Skye Bioscience has reached a key milestone in its CBeyond Phase 2a clinical trial, with the last patient completing 26 weeks of treatment in the main study.

The trial is evaluating nimacimab, the company’s peripherally restricted CB1 inhibitor antibody, as a potential treatment for obesity and overweight. Topline data are expected in late Q3 or early Q4 2025.

The randomized, double-blind, placebo-controlled study was launched 12 months ago to assess weight loss, safety, tolerability, and other metabolic biomarkers. Its primary endpoint compares weight change from baseline to 26 weeks between nimacimab and placebo. An exploratory arm is testing the combination of semaglutide (Wegovy) with nimacimab against semaglutide plus placebo.
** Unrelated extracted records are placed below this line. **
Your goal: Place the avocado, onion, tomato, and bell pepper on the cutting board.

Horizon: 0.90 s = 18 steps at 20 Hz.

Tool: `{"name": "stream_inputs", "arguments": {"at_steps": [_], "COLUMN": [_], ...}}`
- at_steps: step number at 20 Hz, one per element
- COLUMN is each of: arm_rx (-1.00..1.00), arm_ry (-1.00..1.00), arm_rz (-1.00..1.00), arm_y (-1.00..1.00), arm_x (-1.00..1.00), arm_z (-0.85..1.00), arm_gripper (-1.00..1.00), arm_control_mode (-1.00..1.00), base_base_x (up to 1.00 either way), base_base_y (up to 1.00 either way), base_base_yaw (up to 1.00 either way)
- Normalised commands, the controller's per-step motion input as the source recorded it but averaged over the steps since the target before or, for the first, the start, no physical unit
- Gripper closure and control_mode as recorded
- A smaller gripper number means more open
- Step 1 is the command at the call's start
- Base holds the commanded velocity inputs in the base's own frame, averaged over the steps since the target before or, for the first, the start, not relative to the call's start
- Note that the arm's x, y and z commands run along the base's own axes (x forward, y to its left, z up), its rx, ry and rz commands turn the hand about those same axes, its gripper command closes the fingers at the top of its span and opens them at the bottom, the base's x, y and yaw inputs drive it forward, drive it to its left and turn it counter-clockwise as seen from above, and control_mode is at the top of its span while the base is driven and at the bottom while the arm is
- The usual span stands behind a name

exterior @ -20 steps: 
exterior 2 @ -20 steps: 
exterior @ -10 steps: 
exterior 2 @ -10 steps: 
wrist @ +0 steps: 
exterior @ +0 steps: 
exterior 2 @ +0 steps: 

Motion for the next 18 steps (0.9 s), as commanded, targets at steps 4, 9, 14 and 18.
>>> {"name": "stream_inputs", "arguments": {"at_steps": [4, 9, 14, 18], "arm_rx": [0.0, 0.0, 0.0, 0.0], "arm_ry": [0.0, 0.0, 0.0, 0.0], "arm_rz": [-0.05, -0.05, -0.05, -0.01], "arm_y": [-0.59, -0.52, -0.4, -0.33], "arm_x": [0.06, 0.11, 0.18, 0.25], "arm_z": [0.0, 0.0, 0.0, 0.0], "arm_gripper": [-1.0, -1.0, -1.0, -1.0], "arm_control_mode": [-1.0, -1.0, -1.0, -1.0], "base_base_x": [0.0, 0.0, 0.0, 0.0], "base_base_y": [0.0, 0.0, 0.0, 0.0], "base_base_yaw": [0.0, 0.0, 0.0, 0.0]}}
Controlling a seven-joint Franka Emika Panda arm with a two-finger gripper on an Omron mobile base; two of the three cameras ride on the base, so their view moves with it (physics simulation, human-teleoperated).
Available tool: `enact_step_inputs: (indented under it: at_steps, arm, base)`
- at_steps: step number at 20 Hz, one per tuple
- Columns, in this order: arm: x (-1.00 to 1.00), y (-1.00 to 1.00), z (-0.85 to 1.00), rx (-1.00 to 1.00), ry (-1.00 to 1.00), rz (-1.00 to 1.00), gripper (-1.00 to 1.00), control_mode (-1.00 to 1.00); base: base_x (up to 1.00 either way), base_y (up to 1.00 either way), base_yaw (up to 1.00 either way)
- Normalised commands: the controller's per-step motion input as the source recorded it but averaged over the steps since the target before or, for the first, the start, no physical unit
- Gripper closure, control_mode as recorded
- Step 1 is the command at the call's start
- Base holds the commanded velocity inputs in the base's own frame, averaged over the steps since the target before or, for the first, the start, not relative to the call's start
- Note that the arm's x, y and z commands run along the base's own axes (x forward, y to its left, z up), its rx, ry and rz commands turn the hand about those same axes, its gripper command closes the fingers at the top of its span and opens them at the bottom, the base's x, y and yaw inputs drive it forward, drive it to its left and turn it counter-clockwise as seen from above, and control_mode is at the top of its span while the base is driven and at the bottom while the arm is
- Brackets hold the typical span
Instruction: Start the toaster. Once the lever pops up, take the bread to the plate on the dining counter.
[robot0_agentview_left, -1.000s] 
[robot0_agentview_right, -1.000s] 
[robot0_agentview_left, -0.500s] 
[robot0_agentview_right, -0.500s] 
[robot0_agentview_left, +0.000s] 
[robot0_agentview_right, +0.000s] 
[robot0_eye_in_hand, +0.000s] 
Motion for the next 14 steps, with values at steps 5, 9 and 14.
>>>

Puneet Arora, chief medical officer at Skye, said: “We launched CBeyond to establish proof-of-concept for nimacimab and are pleased the final patient has completed treatment for the primary endpoint. We thank the patients, investigators, coordinators, and partners whose commitment enabled the rapid conduct of this important study.”

Arora added: “There is growing recognition that GLP-1 weight loss drugs cannot meet all patients’ needs. Many induce tolerability issues that compromise or prevent long-term benefit. We don’t believe there is another new mechanism with as much evidence of potential as CB1 inhibition — and specifically, peripheral CB1 inhibition driven by an antibody. We look forward to reporting topline results from this first stage and advancing our assessment of nimacimab as a potential new therapeutic option for obesity and overweight.”

Alongside the 26-week study, Skye has completed enrollment for the 26-week extension announced in July 2025. This extension is designed to provide 52 weeks of treatment data for nimacimab as monotherapy or in combination with semaglutide, followed by a 12-week post-treatment period. Patients in the monotherapy arm will receive open-label nimacimab, while those in the combination arms will continue with blinded treatment alongside semaglutide. Skye expects to share results from the extension in Q1 2026.

The company said the extension will offer valuable longer-term insight into the effects of CB1 inhibition in obesity, complementing shorter-term findings from the 26-week study.